Negare l’evidenza è un esercizio che i commentatori politici, ma anche i semplici elettori, devono imporsi di smettere: Giannino, nella famigerata intervista a Repubblica, al minuto 0.14 si attribuisce un titolo che non solo non ha, ma che non può conseguire, dato che – per sua stessa ammissione all’Ansa – non ha titoli accademici.
Zingales è pienamente legittimato a fare fagotto in qualsiasi momento; deve essere consapevole che farlo in questi toni e in questo momento ha una carica deflagrante potentissima.

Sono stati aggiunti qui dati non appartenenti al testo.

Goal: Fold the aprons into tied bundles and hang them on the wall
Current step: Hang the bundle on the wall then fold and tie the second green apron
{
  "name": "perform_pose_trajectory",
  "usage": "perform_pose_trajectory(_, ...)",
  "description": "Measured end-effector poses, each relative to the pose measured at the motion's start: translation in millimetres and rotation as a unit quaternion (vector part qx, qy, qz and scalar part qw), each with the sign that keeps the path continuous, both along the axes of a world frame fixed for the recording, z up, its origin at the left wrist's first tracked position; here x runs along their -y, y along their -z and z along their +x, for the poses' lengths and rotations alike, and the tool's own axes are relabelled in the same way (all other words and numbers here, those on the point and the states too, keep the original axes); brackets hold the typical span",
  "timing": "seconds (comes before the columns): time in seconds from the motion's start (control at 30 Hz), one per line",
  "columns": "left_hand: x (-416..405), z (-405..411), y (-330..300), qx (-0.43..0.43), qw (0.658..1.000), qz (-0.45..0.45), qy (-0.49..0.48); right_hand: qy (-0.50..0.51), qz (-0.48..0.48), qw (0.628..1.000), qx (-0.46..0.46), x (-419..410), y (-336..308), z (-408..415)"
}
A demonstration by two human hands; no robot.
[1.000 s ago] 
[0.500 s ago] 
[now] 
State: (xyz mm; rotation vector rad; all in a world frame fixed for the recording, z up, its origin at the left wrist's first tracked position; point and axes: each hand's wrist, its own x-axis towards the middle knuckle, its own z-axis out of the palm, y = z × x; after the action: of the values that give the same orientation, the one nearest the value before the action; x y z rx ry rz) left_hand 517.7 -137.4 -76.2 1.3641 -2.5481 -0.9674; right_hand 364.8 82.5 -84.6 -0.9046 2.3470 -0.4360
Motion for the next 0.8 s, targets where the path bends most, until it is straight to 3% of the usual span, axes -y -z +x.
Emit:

Cosa consigliare in questi casi? Insabbiare momentaneamente, e poi presentare il conto ad urne chiuse? Turarsi il naso e proseguire come se nulla fosse?

Nessuno dei due pare un comportamento auspicabile: le azioni di chi mena fendenti, se non sono giustificate dalla malafede (e fino a prova contraria, non è questo il caso), non sono da indagare ma da accettare.
Giannino ha fatto bene a smentirsi e fare tempestivamente ammenda pubblica; gli elettori di FARE, però, meritano altro: in un mondo utopico, e con ego più soffici, sarebbe opportuno che Giannino si scusasse del suo peccato veniale (per quale motivo era necessario aggiungere quella postilla in quell’intervista?) e che contemporaneamente Zingales ritirasse il suo j’accuse e le sue dimissioni.
Anche perché quel movimento necessita del carisma dei suoi due cavalli di punta; e perché è francamente ridicolo far partire la prima scissione quando sostanzialmente non si esiste ancora.